We are also building tools to make finding and using references more easy and efficient. This involves building a 'full-text reference tool', that can send users with the right credentials directly from Wikipedia to full text sources. It's a really exciting initiative that will let, for example, students at Universities go directly from a Wikipedia reference section, to their University's library catalogue, so that they can verify the source themselves. We have the technical support we need for this, and WMF has been very helpful with legal guidance to handle the privacy disclosures needed to share i.p. information with a third-party site and API (opt-in, full disclosure at all points, of course). We are still just tinkering with the alpha-version of this tool, but we hope to have a working beta version in the next 3 months. If the tool is useful, then we will want to expand it from a userscript into a gadget. This is something that hasn't been done before and we'd need some legal and technical guidance to make it possible. Ocaasi (talk) 10:56, 15 January 2014 (UTC)
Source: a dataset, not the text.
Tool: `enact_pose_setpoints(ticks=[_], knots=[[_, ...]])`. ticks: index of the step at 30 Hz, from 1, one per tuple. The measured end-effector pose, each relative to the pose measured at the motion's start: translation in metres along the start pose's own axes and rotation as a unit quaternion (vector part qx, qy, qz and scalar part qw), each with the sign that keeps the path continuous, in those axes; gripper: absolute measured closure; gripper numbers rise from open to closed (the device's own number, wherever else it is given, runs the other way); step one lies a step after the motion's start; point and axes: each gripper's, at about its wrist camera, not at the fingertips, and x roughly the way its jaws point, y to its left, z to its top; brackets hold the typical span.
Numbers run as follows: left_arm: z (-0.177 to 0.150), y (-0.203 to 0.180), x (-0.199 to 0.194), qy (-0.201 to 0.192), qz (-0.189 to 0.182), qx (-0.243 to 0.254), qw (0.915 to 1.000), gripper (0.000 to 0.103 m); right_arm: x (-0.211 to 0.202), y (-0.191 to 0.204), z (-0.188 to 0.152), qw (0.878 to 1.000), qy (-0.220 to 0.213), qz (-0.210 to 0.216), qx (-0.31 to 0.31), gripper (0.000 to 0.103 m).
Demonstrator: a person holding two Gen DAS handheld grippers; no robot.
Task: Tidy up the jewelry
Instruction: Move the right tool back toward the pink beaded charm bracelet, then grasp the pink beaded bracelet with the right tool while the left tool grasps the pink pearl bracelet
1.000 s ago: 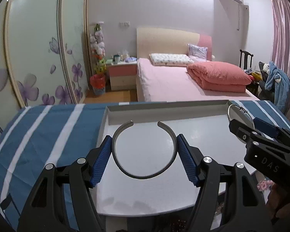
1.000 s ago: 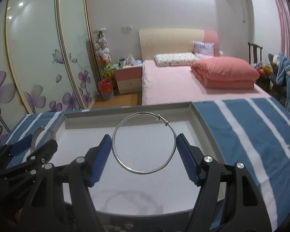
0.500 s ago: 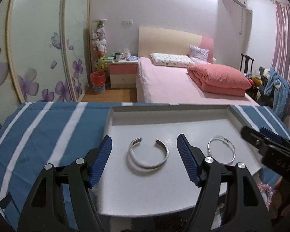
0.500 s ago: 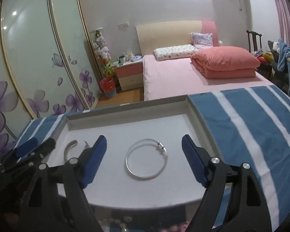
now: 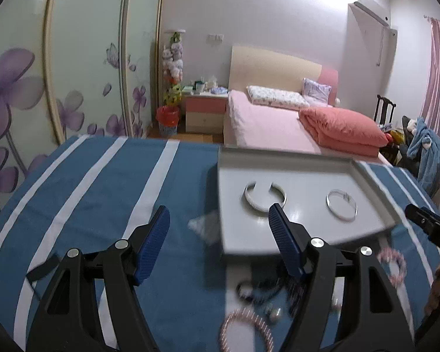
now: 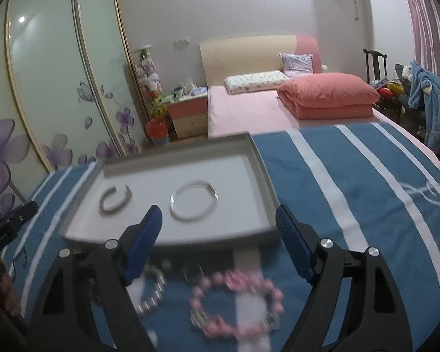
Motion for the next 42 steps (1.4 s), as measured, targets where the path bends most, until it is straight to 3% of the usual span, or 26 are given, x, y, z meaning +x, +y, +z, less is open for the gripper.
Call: enact_pose_setpoints(ticks=[3, 9, 17, 23, 25, 34, 37, 42], knots=[[-0.013, 0.006, -0.007, 0.014, 0.003, 0.005, 0.9999, 0.033, -0.010, -0.011, -0.018, 1.000, 0.017, -0.010, 0.006, 0.026], [-0.041, 0.013, -0.015, 0.051, 0.003, 0.017, 0.9986, 0.033, -0.011, -0.029, -0.051, 0.997, 0.071, -0.026, 0.008, 0.037], [-0.059, 0.008, -0.016, 0.077, -0.006, 0.023, 0.9968, 0.033, 0.005, -0.030, -0.056, 0.994, 0.099, -0.043, 0.013, 0.052], [-0.065, 0.000, -0.018, 0.082, -0.006, 0.042, 0.9957, 0.033, 0.021, -0.026, -0.056, 0.991, 0.118, -0.067, -0.004, 0.070], [-0.067, -0.001, -0.018, 0.086, -0.004, 0.048, 0.9951, 0.033, 0.020, -0.025, -0.058, 0.990, 0.120, -0.071, -0.012, 0.086], [-0.074, -0.007, -0.009, 0.111, 0.006, 0.060, 0.9920, 0.034, 0.015, -0.032, -0.060, 0.990, 0.120, -0.075, -0.010, 0.087], [-0.077, -0.011, -0.006, 0.121, 0.005, 0.068, 0.9903, 0.040, 0.015, -0.032, -0.060, 0.990, 0.120, -0.074, -0.009, 0.087], [-0.084, -0.016, 0.002, 0.139, 0.007, 0.085, 0.9867, 0.064, 0.014, -0.033, -0.060, 0.990, 0.120, -0.072, -0.007, 0.087]])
Updates to page, for consistency in renewals processEdit
Hi Ocaasi. I've made a couple of section header changes in your renewal request - as this is the first test case for IEG renewals, I hope you don't mind iterating a bit on this page as we firm up process improvements (we'll use a similar format for future requests). Could you please move your proposed measures of success from talk to the main page in the section I've provided? You may also want to provide a link and date in the "Community comments" section to the renewal notification you made in the most recent Books & Bytes newsletter, for additional community context (and again, we'll create improved instructions around this a renewal form going forward). Thanks, Siko (WMF) (talk) 19:50, 15 January 2014 (UTC)
Approval of the Extension RequestEdit
Hi Jake, After my review of the Wikipedia Library final report, your rationale for asking for an extension of the project, your detailed responses to my questions above, and with the inputs of the IEG Committee, I am pleased to approve this extension request. I believe TWL has significant potential to support our core active editors and contributors in critical ways, and I look forward to learning more through the next six months.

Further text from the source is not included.